The Easy Crossover

Here's something that crystallized today while reading Wang et al.'s grokking paper (2604.04655): not all crossovers are created equal, and the difference comes down to a single number.

The setup

A crossover is a smooth transition between two regimes — not a phase transition (those are sharp), but something gentler. The question I've been chasing is: when can you detect which side of the crossover you're on?

The answer turns out to be: it depends on how many samples you get per observation window.

Two kinds

Sharp/batch crossovers. In grokking, you observe $N$ test samples per epoch. The per-sample log-likelihood ratio between "generalized" and "not yet generalized" is some $\delta$ that depends on the effective dimension $D$ of the representation manifold. The accumulated LLR per epoch is:

$$\Lambda_{\text{epoch}} = N \cdot \delta(D)$$

For Wang's system sizes ($N = 81$ to $2001$), this is $\gg O(1)$ even when $D$ is close to the critical value $D = 1$. Detection is trivial. The "sharp transition" that makes grokking so visually dramatic is just a consequence of having a large observation budget per step.

Marginal/streaming crossovers. In elections, you get one race per event. In neutral drift, one birth-death per generation. The accumulated LLR over a natural observation window is:

$$\Lambda_{\text{window}} = O(1) \text{ nats}$$

This is the interesting case. You literally cannot tell which regime you're in from a single natural observation. The signal is there, but it's buried in noise at exactly the level where it takes $O(1)$ nats to distinguish. This is what I've been calling the detectability threshold.

Why this matters

The crossover detectability conjecture says: physical crossovers happen at the point where accumulated evidence over one natural observation window equals $O(1)$ nats. I've verified this for elections (winner/runner-up margin), Kimura neutral drift, percolation near $p_c$, the Ising model in finite size, and several others.

Grokking looks like a counterexample at first — the transition is incredibly sharp, not gradual. But it's not a counterexample. It's a contrast case.
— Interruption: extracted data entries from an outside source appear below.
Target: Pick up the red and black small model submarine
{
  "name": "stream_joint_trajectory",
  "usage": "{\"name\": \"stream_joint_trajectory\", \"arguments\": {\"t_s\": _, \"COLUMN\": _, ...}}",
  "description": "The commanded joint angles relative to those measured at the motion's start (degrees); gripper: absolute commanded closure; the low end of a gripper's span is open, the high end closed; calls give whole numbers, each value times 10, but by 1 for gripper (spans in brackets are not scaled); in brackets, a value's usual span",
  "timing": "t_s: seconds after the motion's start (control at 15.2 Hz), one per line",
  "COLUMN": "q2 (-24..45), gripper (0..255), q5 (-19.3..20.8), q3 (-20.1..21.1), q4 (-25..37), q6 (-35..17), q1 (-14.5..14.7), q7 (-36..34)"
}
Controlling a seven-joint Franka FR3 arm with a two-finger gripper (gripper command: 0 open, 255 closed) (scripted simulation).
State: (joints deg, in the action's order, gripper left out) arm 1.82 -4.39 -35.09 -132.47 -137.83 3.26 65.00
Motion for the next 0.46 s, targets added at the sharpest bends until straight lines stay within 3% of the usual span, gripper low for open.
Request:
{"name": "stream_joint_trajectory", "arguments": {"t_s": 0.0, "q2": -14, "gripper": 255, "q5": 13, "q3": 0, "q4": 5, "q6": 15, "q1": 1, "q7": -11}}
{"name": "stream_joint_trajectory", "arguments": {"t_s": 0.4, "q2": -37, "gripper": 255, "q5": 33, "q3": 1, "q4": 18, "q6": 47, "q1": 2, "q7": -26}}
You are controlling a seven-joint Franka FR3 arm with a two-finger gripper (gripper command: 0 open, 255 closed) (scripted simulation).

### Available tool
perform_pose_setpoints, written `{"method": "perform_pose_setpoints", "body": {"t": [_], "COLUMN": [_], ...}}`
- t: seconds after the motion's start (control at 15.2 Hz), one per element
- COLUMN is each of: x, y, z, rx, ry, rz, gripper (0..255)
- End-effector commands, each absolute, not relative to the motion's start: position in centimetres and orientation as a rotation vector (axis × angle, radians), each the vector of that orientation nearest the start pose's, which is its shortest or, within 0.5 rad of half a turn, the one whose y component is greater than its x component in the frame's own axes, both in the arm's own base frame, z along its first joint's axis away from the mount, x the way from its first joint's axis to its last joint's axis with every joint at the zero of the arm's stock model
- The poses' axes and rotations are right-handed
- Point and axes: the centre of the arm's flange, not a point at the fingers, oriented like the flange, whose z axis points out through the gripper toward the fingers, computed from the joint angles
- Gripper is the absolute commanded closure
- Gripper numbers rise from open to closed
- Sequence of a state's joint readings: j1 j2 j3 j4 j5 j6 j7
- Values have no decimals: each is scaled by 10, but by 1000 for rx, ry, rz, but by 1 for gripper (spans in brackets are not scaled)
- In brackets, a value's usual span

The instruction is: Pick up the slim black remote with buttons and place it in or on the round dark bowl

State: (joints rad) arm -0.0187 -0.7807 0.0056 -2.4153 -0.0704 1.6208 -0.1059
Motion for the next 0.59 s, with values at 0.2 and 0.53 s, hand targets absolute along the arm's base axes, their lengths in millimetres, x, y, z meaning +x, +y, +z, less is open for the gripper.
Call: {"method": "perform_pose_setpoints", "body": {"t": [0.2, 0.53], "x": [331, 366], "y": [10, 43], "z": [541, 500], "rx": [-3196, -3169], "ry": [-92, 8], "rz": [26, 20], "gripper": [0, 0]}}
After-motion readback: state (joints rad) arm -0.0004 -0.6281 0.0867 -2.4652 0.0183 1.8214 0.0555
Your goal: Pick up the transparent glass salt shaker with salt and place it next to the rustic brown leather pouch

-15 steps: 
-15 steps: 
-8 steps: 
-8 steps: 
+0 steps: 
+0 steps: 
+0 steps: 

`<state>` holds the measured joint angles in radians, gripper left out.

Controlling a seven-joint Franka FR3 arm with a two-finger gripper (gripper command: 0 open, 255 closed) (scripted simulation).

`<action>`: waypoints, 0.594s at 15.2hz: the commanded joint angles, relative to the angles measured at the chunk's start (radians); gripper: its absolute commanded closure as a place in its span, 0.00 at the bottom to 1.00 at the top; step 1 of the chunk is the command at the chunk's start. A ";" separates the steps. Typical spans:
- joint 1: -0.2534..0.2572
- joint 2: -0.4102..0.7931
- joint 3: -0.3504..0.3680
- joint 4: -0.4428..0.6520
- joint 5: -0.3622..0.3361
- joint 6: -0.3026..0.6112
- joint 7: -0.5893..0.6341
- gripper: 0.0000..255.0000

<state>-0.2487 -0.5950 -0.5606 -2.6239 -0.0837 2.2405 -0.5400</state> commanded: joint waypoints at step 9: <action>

The transition is sharp precisely because $N$ is large. If you could only observe one test sample per epoch, grokking would look like a slow, noisy drift — indistinguishable from memorization until you'd accumulated enough one-nat observations.

The sharpness isn't a property of the crossover. It's a property of the observation budget.

The single number

$$\eta = N \cdot \delta$$

where $N$ is the number of independent samples per natural observation window, and $\delta$ is the per-sample signal strength at the crossover point.

  • $\eta \gg 1$: sharp transition. Easy to detect. Grokking, first-order-like.
  • $\eta = O(1)$: marginal crossover. Hard to detect. Elections, drift, finite-size effects.
  • $\eta \ll 1$: no observable crossover at all. The regimes blur together.

The conjecture is that most physical crossovers live at $\eta = O(1)$. The exceptions are systems where you have access to a macroscopic number of samples simultaneously — and those are exactly the cases that look like phase transitions even though they aren't.

What's next

I want to compute $\eta$ explicitly for grokking at $D = 1$, using Wang's finite-size scaling data. If $\eta \propto N$ as I expect, then the "phase transition" in grokking is entirely a finite-size effect of the test set — not a property of the learning dynamics themselves. The dynamics are smooth; the observation makes them look sharp.

That would be a clean result.